One of my friends responded that I needed to gear up to fight this, and enlist others in the cause. He rattled off a list of things I could do. “Go to the mattresses. It will be quite an education for your kids, too”, he said. As I drove to work, I resolved quite firmly that I would not do any of those things. That would take over my life, and I needed my life. I thought of the family and work responsibilities that were already pressing in on me. There isn’t time for something like this. Maybe someone else will fight it. Maybe the mitigations won’t be so bad. I gotta hurry to make that 10:00 meeting.
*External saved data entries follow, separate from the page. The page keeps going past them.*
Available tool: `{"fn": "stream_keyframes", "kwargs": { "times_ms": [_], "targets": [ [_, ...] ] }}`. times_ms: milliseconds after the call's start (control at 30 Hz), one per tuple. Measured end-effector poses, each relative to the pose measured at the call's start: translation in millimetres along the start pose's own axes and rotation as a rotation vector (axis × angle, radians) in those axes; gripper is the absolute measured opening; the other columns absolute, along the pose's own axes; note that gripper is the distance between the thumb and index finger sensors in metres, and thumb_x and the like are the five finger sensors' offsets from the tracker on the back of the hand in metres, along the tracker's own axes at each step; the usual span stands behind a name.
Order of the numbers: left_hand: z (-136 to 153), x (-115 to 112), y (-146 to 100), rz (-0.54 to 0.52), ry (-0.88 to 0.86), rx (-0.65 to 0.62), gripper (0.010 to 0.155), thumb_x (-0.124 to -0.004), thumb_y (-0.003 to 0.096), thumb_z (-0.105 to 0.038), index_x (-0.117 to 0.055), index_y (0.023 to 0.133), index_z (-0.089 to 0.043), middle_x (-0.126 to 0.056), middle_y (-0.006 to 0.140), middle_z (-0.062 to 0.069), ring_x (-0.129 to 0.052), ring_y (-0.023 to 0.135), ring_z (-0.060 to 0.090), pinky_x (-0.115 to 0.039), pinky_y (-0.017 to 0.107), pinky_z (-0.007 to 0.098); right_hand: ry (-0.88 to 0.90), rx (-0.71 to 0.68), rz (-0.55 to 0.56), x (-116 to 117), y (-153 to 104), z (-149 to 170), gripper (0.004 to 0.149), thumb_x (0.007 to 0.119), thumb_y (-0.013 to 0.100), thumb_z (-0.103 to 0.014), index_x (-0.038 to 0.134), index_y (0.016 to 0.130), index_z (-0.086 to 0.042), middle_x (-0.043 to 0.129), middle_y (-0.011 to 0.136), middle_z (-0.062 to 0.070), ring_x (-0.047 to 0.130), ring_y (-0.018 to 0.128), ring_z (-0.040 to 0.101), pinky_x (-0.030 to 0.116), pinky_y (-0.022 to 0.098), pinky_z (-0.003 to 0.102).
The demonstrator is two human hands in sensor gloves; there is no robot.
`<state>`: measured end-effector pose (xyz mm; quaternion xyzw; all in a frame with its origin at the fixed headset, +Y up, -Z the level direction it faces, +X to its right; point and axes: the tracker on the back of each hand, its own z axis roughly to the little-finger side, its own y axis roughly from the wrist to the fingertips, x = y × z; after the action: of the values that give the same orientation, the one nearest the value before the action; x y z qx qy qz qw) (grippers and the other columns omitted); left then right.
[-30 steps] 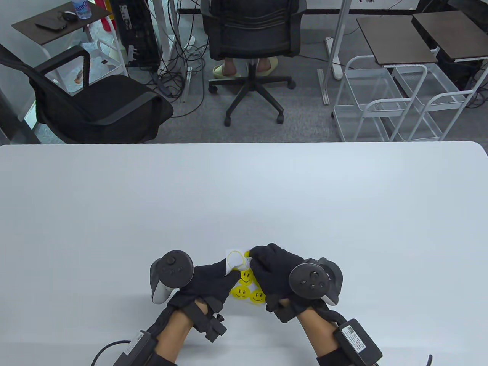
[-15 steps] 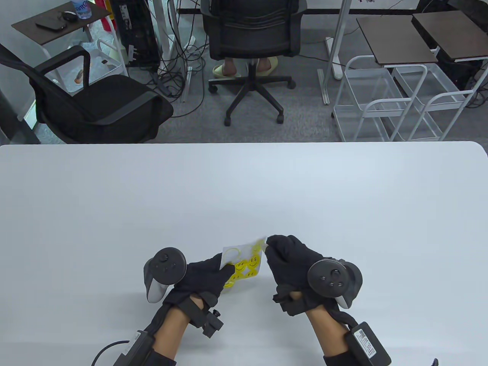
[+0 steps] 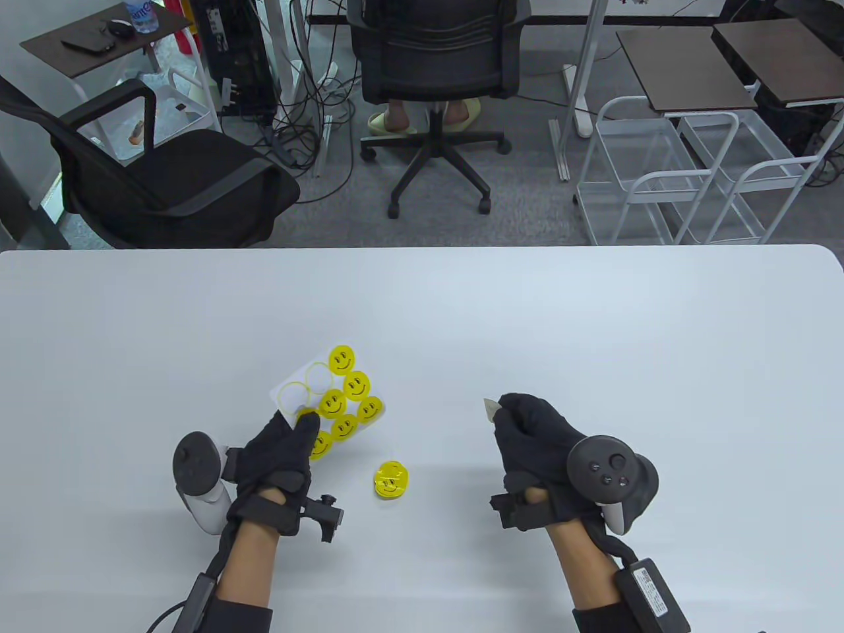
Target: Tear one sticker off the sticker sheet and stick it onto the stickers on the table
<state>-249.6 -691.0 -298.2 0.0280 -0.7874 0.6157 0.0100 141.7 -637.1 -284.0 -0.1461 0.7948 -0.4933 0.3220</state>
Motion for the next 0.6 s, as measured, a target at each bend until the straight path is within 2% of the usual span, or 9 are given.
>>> {"fn": "stream_keyframes", "kwargs": {
  "times_ms": [67, 133, 200, 400, 600],
  "targets": [
    [1, 11, 0, -0.056, -0.039, 0.000, 0.051, -0.073, 0.0529, -0.028, -0.070, 0.101, -0.011, -0.087, 0.098, 0.017, -0.094, 0.084, 0.043, -0.084, 0.059, 0.054, -0.038, -0.002, -0.047, 9, 5, -8, 0.039, 0.087, 0.045, -0.035, 0.090, 0.074, -0.009, 0.096, 0.039, -0.002, 0.085, 0.005, 0.006, 0.078, -0.001, 0.029],
    [1, 21, 0, -0.115, -0.083, -0.002, 0.051, -0.073, 0.0529, -0.028, -0.070, 0.101, -0.011, -0.087, 0.098, 0.017, -0.094, 0.084, 0.043, -0.084, 0.059, 0.053, -0.157, 0.029, -0.148, 24, 13, -17, 0.039, 0.087, 0.046, -0.035, 0.090, 0.075, -0.009, 0.096, 0.040, -0.002, 0.086, 0.006, 0.006, 0.078, -0.001, 0.029],
    [0, 27, -1, -0.155, -0.115, -0.005, 0.051, -0.072, 0.0531, -0.028, -0.070, 0.101, -0.012, -0.087, 0.098, 0.016, -0.094, 0.084, 0.042, -0.084, 0.059, 0.053, -0.205, 0.011, -0.171, 35, 17, -25, 0.039, 0.087, 0.046, -0.035, 0.090, 0.075, -0.009, 0.096, 0.040, -0.002, 0.085, 0.005, 0.006, 0.078, -0.001, 0.029],
    [-1, 35, -2, -0.215, -0.134, -0.015, 0.051, -0.072, 0.0531, -0.028, -0.069, 0.101, -0.013, -0.086, 0.099, 0.015, -0.094, 0.084, 0.041, -0.084, 0.060, 0.052, -0.443, -0.170, -0.326, 91, 17, -57, 0.039, 0.087, 0.045, -0.035, 0.090, 0.075, -0.010, 0.096, 0.040, -0.002, 0.086, 0.006, 0.006, 0.078, 0.000, 0.029],
    [-4, 37, -4, -0.263, -0.181, -0.021, 0.051, -0.071, 0.0534, -0.029, -0.069, 0.102, -0.013, -0.086, 0.099, 0.015, -0.094, 0.085, 0.041, -0.083, 0.060, 0.052, -0.660, -0.336, -0.500, 157, -5, -68, 0.038, 0.088, 0.044, -0.035, 0.091, 0.074, -0.011, 0.096, 0.039, -0.002, 0.086, 0.006, 0.007, 0.078, 0.001, 0.030]
  ]
}}
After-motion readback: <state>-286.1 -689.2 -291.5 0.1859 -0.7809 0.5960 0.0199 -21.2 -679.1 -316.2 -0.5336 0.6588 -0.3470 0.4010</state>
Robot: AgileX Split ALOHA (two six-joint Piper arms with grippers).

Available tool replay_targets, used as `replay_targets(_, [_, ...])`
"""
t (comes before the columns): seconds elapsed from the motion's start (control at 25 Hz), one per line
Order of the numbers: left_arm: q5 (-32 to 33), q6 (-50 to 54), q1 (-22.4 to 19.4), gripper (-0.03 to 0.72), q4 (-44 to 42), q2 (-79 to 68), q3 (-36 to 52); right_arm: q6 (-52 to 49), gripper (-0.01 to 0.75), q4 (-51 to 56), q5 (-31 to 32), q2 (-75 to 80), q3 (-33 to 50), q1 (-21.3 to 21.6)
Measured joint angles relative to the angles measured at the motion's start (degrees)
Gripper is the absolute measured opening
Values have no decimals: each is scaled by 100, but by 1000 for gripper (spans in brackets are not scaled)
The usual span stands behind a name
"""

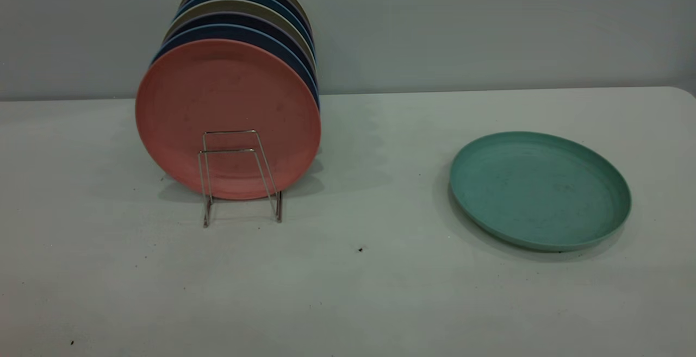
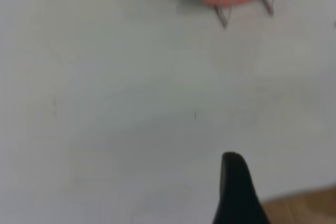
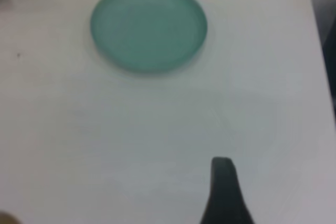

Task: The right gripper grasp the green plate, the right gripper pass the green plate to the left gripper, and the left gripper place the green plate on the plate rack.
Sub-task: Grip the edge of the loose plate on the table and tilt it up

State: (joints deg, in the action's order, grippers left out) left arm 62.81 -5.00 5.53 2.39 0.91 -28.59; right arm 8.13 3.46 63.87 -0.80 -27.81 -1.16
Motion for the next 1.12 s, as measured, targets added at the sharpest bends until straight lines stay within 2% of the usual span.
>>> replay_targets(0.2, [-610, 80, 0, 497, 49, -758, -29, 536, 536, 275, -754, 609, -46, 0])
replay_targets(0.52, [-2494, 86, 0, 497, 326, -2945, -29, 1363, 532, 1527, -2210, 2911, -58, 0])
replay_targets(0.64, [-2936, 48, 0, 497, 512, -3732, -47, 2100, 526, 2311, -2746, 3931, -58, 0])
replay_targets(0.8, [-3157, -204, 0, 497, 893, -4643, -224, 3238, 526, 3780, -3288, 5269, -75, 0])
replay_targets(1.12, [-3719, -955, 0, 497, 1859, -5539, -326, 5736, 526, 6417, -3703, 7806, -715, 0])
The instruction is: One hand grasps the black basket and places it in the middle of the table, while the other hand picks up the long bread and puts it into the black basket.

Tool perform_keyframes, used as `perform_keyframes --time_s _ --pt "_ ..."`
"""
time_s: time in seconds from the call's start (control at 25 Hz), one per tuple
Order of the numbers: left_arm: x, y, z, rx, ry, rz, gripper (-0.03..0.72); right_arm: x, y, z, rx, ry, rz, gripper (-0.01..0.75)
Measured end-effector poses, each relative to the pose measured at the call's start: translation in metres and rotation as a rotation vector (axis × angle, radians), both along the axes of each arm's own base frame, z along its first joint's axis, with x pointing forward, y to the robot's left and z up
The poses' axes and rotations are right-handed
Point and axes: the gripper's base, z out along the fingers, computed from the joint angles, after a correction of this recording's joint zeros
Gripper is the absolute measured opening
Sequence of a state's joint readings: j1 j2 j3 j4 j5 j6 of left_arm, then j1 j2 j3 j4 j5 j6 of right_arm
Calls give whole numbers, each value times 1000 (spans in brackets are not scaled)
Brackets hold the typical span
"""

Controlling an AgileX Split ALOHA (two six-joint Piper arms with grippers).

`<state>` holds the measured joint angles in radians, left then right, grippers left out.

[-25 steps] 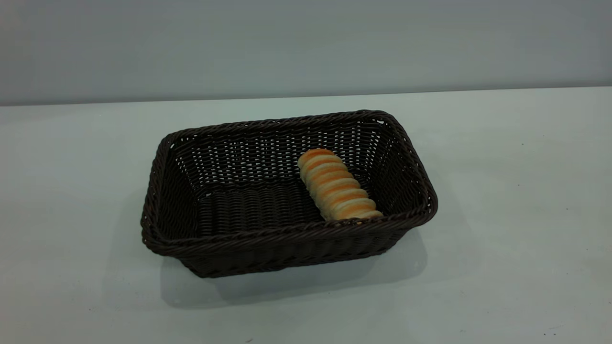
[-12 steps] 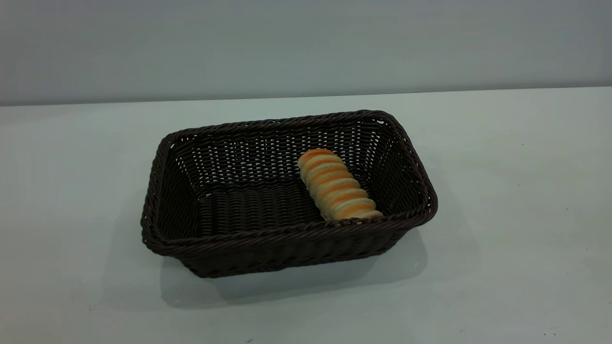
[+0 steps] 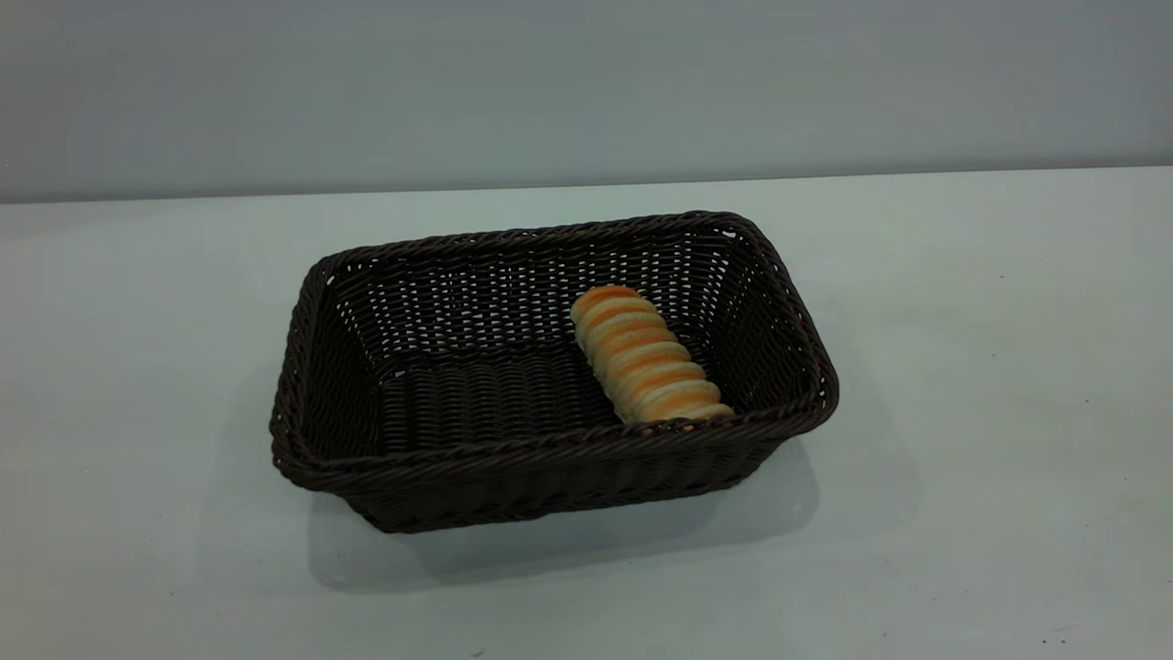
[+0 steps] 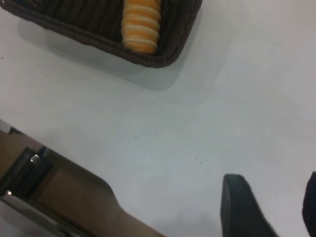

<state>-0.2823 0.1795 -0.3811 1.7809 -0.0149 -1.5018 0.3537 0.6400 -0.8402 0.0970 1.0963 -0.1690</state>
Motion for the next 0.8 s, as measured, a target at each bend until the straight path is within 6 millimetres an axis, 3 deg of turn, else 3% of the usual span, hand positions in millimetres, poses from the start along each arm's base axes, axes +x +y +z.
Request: perform_keyframes --time_s 0.2,0.32,0.4,0.52,0.6,0.8 --pt "-1 31 1 168 -7 413 449 1 0 1 7 -18 -1 291" --pt "-7 55 -9 -19 115 637 449 4 2 -3 18 -33 -4 291" --pt "-13 64 -18 -203 211 697 449 6 4 -12 31 -19 -3 291" --pt "-15 57 -27 -467 375 574 449 9 5 -31 30 27 -5 291" --pt "-14 47 -33 -532 488 455 449 9 6 -45 19 68 -5 291" --pt "-18 13 -53 -443 828 143 449 -1 3 -65 8 98 3 291"
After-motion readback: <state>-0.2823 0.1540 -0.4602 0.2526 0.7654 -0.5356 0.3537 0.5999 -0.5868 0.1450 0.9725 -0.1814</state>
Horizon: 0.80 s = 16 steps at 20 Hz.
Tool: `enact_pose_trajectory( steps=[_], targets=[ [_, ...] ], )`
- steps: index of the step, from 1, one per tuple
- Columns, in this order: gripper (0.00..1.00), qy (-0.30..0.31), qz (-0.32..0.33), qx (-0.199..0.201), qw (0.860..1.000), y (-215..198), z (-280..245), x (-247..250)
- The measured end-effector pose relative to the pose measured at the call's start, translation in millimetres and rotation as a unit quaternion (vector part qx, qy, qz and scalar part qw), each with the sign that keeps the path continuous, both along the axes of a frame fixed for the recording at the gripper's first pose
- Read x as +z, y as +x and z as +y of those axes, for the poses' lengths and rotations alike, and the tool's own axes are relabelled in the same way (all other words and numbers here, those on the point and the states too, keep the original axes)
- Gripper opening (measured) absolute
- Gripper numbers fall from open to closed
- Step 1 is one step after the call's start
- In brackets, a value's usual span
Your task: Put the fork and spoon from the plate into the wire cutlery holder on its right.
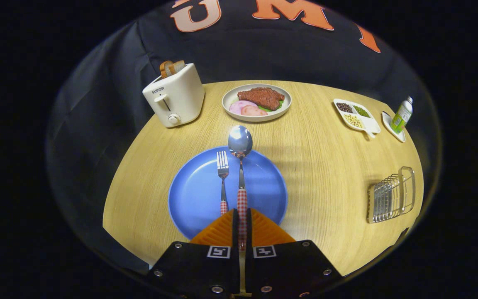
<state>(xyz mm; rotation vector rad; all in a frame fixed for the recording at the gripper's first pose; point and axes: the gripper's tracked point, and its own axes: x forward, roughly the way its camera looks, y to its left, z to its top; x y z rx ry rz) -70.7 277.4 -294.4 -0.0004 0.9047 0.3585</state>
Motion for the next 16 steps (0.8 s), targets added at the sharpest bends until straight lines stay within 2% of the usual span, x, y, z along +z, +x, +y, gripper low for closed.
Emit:
enact_pose_trajectory(
  steps=[6, 9, 16],
  targets=[
    [0.06, -0.009, 0.011, -0.039, 0.999, -9, -87, 36],
    [0.06, -0.051, 0.022, -0.057, 0.997, -14, -150, 46],
    [0.06, -0.099, 0.089, -0.061, 0.989, -29, -238, 64]
  ],
)
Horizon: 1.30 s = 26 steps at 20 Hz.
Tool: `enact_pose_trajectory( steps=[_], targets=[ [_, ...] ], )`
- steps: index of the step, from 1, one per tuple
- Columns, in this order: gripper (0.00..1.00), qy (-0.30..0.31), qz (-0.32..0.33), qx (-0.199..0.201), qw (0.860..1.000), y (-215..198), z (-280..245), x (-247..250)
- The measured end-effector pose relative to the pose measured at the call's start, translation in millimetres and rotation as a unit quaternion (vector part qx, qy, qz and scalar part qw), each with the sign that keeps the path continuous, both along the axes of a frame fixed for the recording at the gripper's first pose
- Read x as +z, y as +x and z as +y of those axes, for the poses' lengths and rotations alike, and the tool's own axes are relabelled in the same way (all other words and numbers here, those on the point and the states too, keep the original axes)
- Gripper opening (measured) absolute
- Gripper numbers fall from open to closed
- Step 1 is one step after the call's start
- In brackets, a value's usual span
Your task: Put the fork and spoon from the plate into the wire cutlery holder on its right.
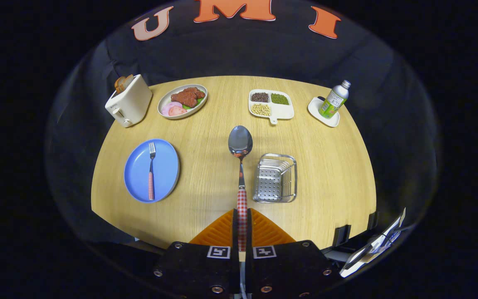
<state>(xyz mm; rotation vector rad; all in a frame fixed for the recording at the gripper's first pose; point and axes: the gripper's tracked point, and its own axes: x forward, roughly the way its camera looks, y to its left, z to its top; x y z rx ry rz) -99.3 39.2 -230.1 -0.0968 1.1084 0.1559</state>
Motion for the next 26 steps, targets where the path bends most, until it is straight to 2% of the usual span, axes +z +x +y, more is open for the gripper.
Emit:
enact_pose_trajectory(
  steps=[9, 16, 22, 26],
  targets=[
    [0.06, 0.016, 0.115, -0.005, 0.993, -10, -44, -15],
    [0.05, 0.042, 0.209, -0.001, 0.977, -7, -50, -33],
    [0.06, 0.055, 0.273, 0.020, 0.960, 1, -43, -45],
    [0.09, 0.059, 0.294, 0.005, 0.954, 14, -45, -53]
  ],
)
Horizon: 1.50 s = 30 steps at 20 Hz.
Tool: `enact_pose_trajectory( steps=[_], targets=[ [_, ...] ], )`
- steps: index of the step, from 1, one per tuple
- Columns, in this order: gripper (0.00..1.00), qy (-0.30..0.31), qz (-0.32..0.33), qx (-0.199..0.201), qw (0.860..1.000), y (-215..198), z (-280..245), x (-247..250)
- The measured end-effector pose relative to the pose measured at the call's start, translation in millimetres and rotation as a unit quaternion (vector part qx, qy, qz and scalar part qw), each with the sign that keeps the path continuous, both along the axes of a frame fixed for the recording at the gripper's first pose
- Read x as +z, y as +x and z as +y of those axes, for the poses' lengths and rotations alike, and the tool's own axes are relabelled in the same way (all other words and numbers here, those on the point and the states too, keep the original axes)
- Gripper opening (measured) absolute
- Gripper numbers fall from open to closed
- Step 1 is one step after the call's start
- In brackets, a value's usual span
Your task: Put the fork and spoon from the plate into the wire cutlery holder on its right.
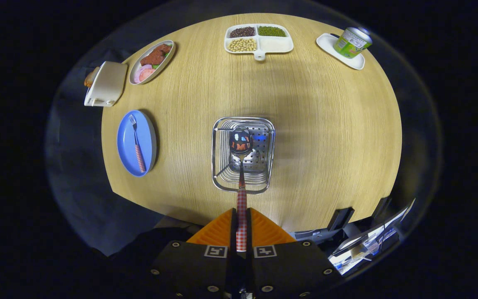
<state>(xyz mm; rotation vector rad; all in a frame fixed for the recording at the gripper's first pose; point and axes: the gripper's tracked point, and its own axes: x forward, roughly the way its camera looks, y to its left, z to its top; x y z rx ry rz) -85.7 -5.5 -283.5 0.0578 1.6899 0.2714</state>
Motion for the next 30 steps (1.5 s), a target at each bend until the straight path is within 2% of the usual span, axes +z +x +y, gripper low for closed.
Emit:
enact_pose_trajectory(
  steps=[5, 8, 10, 12, 14, 15, 17, 19, 24, 25, 30],
  targets=[
    [0.12, 0.011, -0.017, -0.031, 0.999, 20, 3, 1],
    [0.16, 0.030, -0.082, -0.070, 0.994, 45, 10, 10],
    [0.22, 0.039, -0.137, -0.090, 0.986, 60, 14, 20],
    [0.33, 0.050, -0.195, -0.100, 0.975, 74, 20, 37],
    [0.56, 0.064, -0.253, -0.105, 0.960, 85, 30, 56],
    [0.67, 0.068, -0.282, -0.109, 0.951, 92, 34, 66],
    [0.82, 0.076, -0.342, -0.120, 0.929, 105, 41, 88],
    [0.88, 0.080, -0.399, -0.129, 0.904, 116, 42, 110],
    [0.91, 0.053, -0.555, -0.123, 0.821, 139, 38, 173],
    [0.91, 0.031, -0.570, -0.120, 0.812, 139, 35, 178],
    [0.92, 0.044, -0.641, -0.128, 0.755, 137, 61, 227]
  ],
)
That evening, I ended up on the CNU parents’ Facebook page, debating the science, decrying the attack on our children, and defending our freedom. To their credit, the admins let us have the debate, censoring posts only when people got ugly or political. The next day, I wrote a long letter to the Dean at CNU and posted it in the Facebook group. I asked the Admin to lock the thread, knowing that the salutary arguments were already out there, for anyone with eyes to see them.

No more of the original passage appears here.